Seraphina’s father wasn’t there, which was not unusual. He was a professor who did something very serious and important for the college, though he rarely discussed it with any of them, lesser minds as they were. He was hardly ever home, which was for the best. Whenever he did deign to make an appearance, talk at the dinner table usually revolved around what to do about Seraphina.

Who, for the record, hadn’t asked, thank you very much.

Seraphina had once told Calvin she felt gravely misunderstood by her family. He’d said well, of course she was, it wasn’t technically possible to understand someone like her, to which she said I’m not trying to be funny Cal, I’m really trying to express something to you – you know, vulnerably. I really feel as if I’m misunderstood, like I don’t know, I’m just different. And then Calvin said okay my queen, deepest apologies I am listening, which is when Seraphina realized she really loved him. It was understandable, though, that the last straw for a wayward girl in a town like Midway Blossom would be getting caught after an evening liaison in the woods.

Put bluntly, Calvin wasn’t appropriate for a girl of Seraphina’s upbringing or her socioeconomic standing. Upon discovery of their relationship, safe to say that a good old-fashioned conniption had been had. It really did not get any more banally Puritanical than Midway Blossom, where most of the great families had lived for generations, waging a time-defying war for good morals and right conduct in the most archaic sense. Calvin was a poet and a musician, a vagrant one according to Seraphina’s mother, and of course there was the matter of his skin. So all in all, everything was a little bit suboptimal for anyone with a small brain.

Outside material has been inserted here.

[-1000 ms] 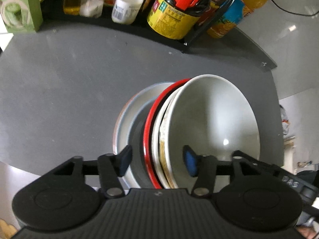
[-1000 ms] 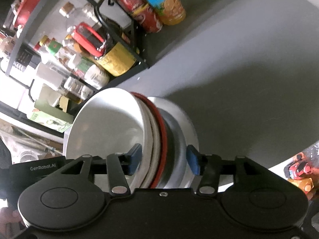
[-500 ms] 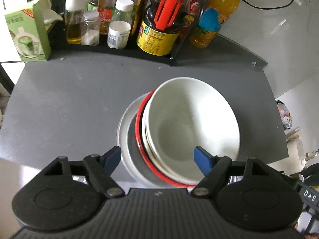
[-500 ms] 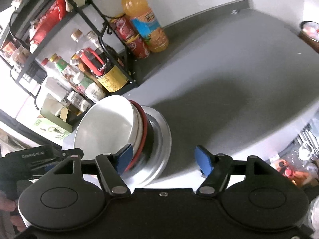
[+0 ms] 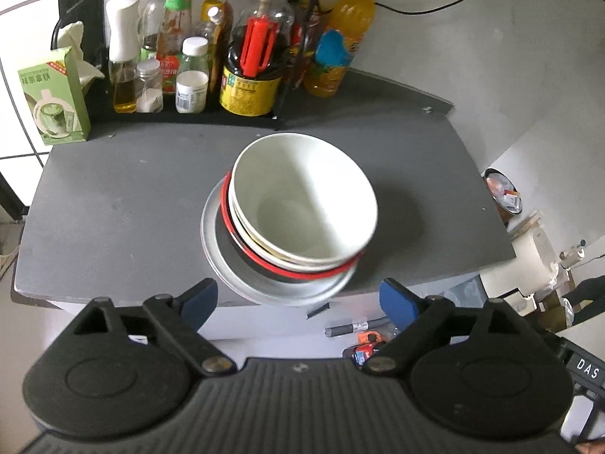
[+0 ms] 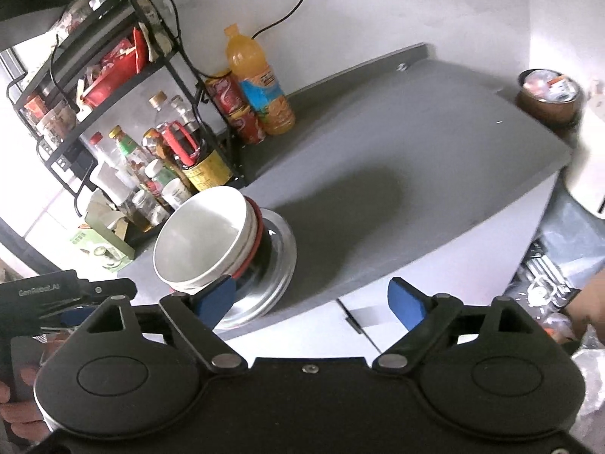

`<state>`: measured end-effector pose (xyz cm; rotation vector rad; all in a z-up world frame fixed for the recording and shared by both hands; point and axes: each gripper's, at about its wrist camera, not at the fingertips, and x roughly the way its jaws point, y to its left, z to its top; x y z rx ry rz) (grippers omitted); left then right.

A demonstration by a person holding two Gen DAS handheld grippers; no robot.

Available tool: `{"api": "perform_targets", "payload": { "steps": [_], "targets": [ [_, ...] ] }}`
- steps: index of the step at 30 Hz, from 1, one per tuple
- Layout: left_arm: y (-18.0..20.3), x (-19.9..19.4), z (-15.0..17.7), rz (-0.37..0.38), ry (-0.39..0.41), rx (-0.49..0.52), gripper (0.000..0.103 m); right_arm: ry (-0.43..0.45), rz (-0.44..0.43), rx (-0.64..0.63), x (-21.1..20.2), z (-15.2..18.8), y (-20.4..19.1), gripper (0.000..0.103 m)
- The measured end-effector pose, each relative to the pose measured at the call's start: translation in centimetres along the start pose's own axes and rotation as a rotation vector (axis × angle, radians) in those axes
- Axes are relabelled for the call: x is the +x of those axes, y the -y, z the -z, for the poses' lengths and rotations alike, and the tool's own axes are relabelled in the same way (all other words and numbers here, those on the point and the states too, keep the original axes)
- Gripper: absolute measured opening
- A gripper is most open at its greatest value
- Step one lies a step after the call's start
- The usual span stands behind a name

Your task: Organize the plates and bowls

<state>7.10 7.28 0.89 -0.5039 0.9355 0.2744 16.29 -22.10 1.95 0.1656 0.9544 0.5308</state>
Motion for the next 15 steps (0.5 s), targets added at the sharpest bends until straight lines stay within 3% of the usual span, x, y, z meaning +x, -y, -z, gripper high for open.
{"api": "perform_targets", "payload": {
  "steps": [11, 15],
  "targets": [
    [2.4, -3.8, 3.3, 0.046, 0.07, 0.077, 0.096, 0.107, 0.105, 0.005, -6.4, 2.2, 1.4, 0.102],
    [3.6, -4.6, 4.7, 0.046, 0.101, 0.16, 0.098, 0.14, 0.134, 0.01, -8.2, 3.2, 1.9, 0.103]
  ]
}}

What did Calvin and Seraphina usually discuss? A little of everything. He told her long, imaginative stories and she enjoyed them, especially when they were over and it was her turn again to talk. Calvin was a really marvelous listener – perhaps the dictionary definition of rapt. And when Seraphina had told him she was being sent away, Calvin had said my dearest, I take the blame, with all my heart I swear there will be a reckoning. Which surprised Seraphina, not because it wasn’t accurate, but because she was unaccustomed to anyone in her life taking accountability for anything. So she said it is your fault, Calvin, but don’t worry, I’m pretty sure I’ll be out of there in two weeks, tops. And when he said I’ll wait for you, she said you’d better, after all we just discussed it’s completely your fault I’m going in the first place, and that was that.